Up to and including the line with "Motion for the", restate the material below word for word, beginning with its first line.

== Segment start ==

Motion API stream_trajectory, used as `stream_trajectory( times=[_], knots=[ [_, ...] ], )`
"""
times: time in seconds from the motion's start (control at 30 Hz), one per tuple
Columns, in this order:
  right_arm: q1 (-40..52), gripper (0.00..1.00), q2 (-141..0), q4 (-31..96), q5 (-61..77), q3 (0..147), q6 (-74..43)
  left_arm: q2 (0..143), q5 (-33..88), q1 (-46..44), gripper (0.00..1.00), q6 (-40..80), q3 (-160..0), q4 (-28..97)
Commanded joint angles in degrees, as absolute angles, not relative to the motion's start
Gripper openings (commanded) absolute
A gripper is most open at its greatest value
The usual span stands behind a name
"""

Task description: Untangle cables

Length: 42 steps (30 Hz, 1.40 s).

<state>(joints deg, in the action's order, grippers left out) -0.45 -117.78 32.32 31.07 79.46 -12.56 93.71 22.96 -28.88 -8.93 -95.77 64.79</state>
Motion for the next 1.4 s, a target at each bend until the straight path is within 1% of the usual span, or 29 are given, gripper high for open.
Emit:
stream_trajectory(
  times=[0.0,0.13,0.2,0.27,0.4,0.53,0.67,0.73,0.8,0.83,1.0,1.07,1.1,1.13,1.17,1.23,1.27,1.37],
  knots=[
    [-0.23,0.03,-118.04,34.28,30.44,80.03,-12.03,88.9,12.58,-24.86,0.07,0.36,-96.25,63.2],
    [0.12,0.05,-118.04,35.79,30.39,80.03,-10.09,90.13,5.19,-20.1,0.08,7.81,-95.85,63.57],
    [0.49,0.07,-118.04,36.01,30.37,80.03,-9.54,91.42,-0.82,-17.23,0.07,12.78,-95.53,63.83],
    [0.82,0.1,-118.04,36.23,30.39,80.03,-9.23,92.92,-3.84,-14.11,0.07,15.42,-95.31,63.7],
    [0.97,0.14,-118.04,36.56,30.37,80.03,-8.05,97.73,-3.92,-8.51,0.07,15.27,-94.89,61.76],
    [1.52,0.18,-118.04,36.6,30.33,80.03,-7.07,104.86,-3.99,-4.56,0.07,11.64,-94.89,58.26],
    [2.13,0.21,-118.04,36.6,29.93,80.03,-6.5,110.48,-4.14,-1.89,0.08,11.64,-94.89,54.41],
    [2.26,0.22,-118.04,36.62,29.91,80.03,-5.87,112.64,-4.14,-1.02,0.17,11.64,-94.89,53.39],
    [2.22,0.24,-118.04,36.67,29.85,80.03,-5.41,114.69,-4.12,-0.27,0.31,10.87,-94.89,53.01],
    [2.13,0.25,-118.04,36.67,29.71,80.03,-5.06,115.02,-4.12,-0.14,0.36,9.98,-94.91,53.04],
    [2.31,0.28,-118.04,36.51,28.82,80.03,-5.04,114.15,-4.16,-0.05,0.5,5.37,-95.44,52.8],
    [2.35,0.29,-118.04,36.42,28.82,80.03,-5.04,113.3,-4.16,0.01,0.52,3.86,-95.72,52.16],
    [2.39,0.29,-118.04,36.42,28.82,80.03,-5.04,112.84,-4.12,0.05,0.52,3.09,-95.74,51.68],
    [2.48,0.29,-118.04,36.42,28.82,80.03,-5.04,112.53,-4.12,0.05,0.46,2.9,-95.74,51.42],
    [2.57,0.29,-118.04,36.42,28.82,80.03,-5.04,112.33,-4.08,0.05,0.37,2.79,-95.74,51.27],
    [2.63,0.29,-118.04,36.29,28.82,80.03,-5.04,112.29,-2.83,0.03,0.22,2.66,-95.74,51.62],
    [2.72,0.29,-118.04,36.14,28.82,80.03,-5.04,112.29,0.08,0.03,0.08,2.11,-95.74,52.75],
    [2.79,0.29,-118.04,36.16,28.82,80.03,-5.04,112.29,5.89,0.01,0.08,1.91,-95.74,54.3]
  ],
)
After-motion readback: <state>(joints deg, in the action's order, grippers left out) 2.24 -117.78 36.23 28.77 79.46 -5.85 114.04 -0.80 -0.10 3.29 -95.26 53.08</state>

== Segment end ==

*ANSWER SECTION*:
Motion API stream_trajectory, used as `stream_trajectory( times=[_], knots=[ [_, ...] ], )`
"""
times: time in seconds from the motion's start (control at 30 Hz), one per tuple
Columns, in this order:
  right_arm: q1 (-40..52), gripper (0.00..1.00), q2 (-141..0), q4 (-31..96), q5 (-61..77), q3 (0..147), q6 (-74..43)
  left_arm: q2 (0..143), q5 (-33..88), q1 (-46..44), gripper (0.00..1.00), q6 (-40..80), q3 (-160..0), q4 (-28..97)
Commanded joint angles in degrees, as absolute angles, not relative to the motion's start
Gripper openings (commanded) absolute
A gripper is most open at its greatest value
The usual span stands behind a name
"""

Task description: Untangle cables

Length: 42 steps (30 Hz, 1.40 s).

<state>(joints deg, in the action's order, grippers left out) -0.45 -117.78 32.32 31.07 79.46 -12.56 93.71 22.96 -28.88 -8.93 -95.77 64.79</state>
Motion for the next 1.4 s, a target at each bend until the straight path is within 1% of the usual span, or 29 are given, gripper high for open.

This completes the output.